[Data shown]:
:::::
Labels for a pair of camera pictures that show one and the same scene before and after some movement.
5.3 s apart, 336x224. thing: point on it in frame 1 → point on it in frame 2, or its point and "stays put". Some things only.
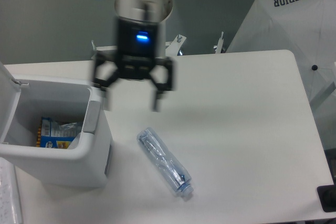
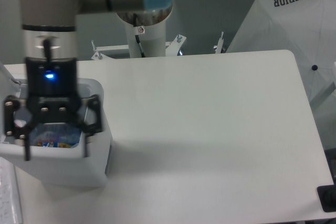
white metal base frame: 173,46 stays put
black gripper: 135,59 → 52,98
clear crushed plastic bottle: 168,163 → 55,135
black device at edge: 327,195 stays put
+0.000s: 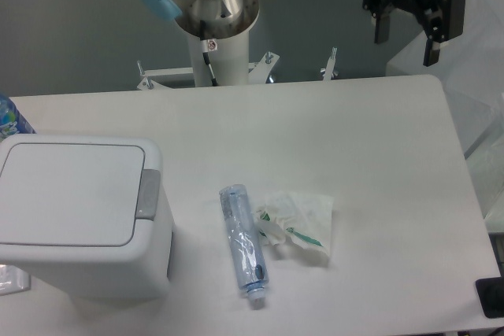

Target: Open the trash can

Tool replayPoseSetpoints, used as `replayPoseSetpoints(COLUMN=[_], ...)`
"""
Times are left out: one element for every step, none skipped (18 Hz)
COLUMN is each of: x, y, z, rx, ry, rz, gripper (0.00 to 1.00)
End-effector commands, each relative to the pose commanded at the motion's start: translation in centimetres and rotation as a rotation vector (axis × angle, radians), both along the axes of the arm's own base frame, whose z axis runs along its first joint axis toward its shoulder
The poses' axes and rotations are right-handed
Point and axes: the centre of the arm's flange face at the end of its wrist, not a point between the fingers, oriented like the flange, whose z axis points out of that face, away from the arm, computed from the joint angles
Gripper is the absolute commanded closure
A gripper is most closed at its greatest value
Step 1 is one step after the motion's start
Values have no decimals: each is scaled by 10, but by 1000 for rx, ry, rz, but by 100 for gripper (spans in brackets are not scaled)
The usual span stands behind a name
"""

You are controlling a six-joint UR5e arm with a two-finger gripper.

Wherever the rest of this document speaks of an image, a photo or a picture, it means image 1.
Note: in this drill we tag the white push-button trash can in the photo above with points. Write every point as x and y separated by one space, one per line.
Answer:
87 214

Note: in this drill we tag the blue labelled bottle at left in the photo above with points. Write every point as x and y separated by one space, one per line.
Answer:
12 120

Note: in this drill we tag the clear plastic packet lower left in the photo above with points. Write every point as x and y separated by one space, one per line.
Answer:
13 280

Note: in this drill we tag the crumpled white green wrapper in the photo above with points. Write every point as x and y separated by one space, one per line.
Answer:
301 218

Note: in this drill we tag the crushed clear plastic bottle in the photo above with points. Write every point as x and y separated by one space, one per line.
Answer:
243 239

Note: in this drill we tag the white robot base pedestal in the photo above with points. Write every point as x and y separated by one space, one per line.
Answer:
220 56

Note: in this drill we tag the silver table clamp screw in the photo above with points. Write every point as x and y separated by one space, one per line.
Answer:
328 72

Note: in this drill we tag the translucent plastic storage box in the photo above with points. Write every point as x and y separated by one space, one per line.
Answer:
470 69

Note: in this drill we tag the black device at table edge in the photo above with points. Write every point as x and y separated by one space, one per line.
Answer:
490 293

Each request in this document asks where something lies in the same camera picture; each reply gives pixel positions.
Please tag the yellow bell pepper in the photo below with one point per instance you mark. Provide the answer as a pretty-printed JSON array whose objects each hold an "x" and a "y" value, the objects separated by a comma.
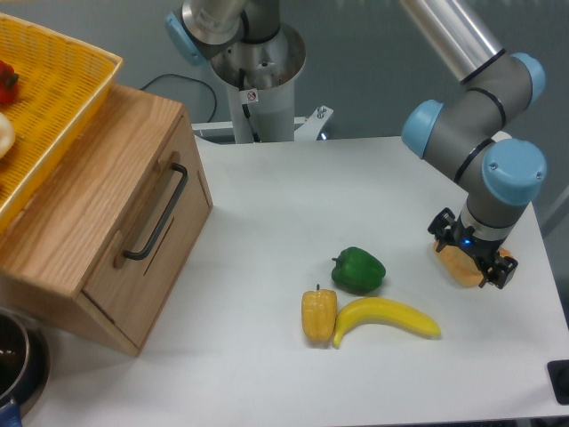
:::::
[Task]: Your reply should consist solely of the lines from the one containing "Note: in this drill we tag the translucent" through the last line of the material, reproduced exactly and without pictures.

[Written answer]:
Note: in this drill we tag the translucent plastic storage box in the photo above with points. Write every point as x and y separated by one space, one per line.
Answer:
470 69

Note: in this drill we tag the black device at table edge in the photo above with points. Write every point as x and y separated by one space, one per line.
Answer:
490 293

Each request in this document asks where something lies in the same camera picture; each reply gives pixel positions.
Please tag the yellow bell pepper in the photo below with one point per instance you mark. Provide the answer as a pretty-printed JSON array whose objects each hold an "x" and a "y" value, the objects separated by a comma.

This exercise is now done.